• jeudi 12 décembre 2019 16 h 10

  • Météo

    -13°C

  • Marées

Actualités

1 octobre 2014 11 h 56

Méthane à Haldimand : des citoyens veulent empêcher le forage

GASPÉ – Le comité Ensemble pour l’avenir durable du grand Gaspé demande au ministre de l’Environnement d’empêcher le forage d’Haldimand n° 4, prévu par Pétrolia à la fin octobre, à la lumière d’analyses sur le méthane dans l’eau souterraine près du forage voisin.

La présence de méthane dans un puits d’observation de l’eau souterraine près d’Haldimand n° 1 est connue depuis septembre 2012. Ce qui est nouveau, c’est l’interprétation faite par l’ingénieure-géologue Chantal Savaria des analyses menées par l’INRS dans son étude hydrogéologique présentée en mai.

Dans une note technique préparée pour le comité Ensemble, Mme Savaria écrit que le méthane trouvé dans des puits d’observation à Haldimand est « majoritairement thermogénique ». En d’autres termes, il viendrait d’hydrocarbures en profondeur et non de la décomposition de matières organiques près de la surface, comme le méthane dit « biogénique ».
Le méthane thermogénique « indique la présence de fractures [naturelles] pouvant causer la contamination de l’eau souterraine par le gaz provenant du pétrole en profondeur », indique Mme Savaria.

Des produits associés « dangereux »

« De mettre d’autres forages va accentuer le problème. Les concentrations [de méthane] pourraient devenir problématiques, déclare Mme Savaria en entrevue à GRAFFICI.CA. Le méthane n’est pas dangereux comme tel, mais les produits qui y sont associés, comme l’éthane et le propane, sont plus dangereux. Le méthane est un indicateur », poursuit-elle.

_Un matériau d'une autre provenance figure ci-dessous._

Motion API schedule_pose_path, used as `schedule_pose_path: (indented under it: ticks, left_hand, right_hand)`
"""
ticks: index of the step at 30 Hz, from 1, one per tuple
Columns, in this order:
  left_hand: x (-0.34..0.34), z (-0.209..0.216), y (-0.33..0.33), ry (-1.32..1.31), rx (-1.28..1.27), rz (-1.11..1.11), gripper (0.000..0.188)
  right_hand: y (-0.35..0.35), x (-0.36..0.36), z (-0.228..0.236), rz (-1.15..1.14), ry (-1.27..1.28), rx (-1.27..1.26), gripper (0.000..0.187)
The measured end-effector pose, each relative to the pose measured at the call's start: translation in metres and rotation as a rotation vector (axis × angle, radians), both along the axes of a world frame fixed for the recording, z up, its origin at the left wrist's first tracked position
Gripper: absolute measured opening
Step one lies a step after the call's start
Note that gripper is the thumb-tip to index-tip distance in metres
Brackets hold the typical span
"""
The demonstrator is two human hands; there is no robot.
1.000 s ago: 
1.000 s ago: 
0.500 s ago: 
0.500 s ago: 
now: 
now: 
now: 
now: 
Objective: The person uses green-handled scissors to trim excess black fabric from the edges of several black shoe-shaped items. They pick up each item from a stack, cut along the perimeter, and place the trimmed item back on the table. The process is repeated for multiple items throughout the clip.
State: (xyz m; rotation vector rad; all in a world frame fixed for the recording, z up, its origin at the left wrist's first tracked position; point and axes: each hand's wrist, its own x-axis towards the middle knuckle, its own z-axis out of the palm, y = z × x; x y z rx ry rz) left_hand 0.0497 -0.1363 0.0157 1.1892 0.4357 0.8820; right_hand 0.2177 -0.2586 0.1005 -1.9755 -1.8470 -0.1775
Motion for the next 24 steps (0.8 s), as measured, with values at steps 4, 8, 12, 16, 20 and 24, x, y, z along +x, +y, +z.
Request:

Il suffirait d’analyser le gaz contenu dans Haldimand n° 1 pour savoir s’il a bel et bien suinté dans le puits d’observation à proximité, ce que l’INRS n’a pas fait, souligne l’ingénieure-géologue.

La note de Mme Savaria contredit certains pans de l’analyse de l’hydrogéologue de l’INRS, René Lefebvre. Selon M. Lefebvre, la fracturation naturelle « ne serait pas une voie continue entre le réservoir pétrolier [en profondeur] et la surface ».

La note de Chantal Savaria « confirme nos doutes par rapport à l’étude de l’INRS, commente Lise Chartrand, du comité Ensemble. Nous allons écrire une lettre en bonne et due forme au ministre [de l’Environnement, David Heurtel] pour qu’il révise son autorisation. »

Le maire s’en remet à Québec

Le maire de Gaspé, Daniel Côté, a réagi par voie de communiqué pour dire qu’il « enverra au ministère différentes informations qui ont été portées à son attention ». Québec détient la compétence légale et l’expertise nécessaire pour traiter la question, estime le maire.

« Contrairement à ce qui avait été écrit dans le communiqué diffusé par le comité Ensemble […], la Ville ne demande pas la révision du certificat d’autorisation [de Pétrolia] », ajoute le maire Côté.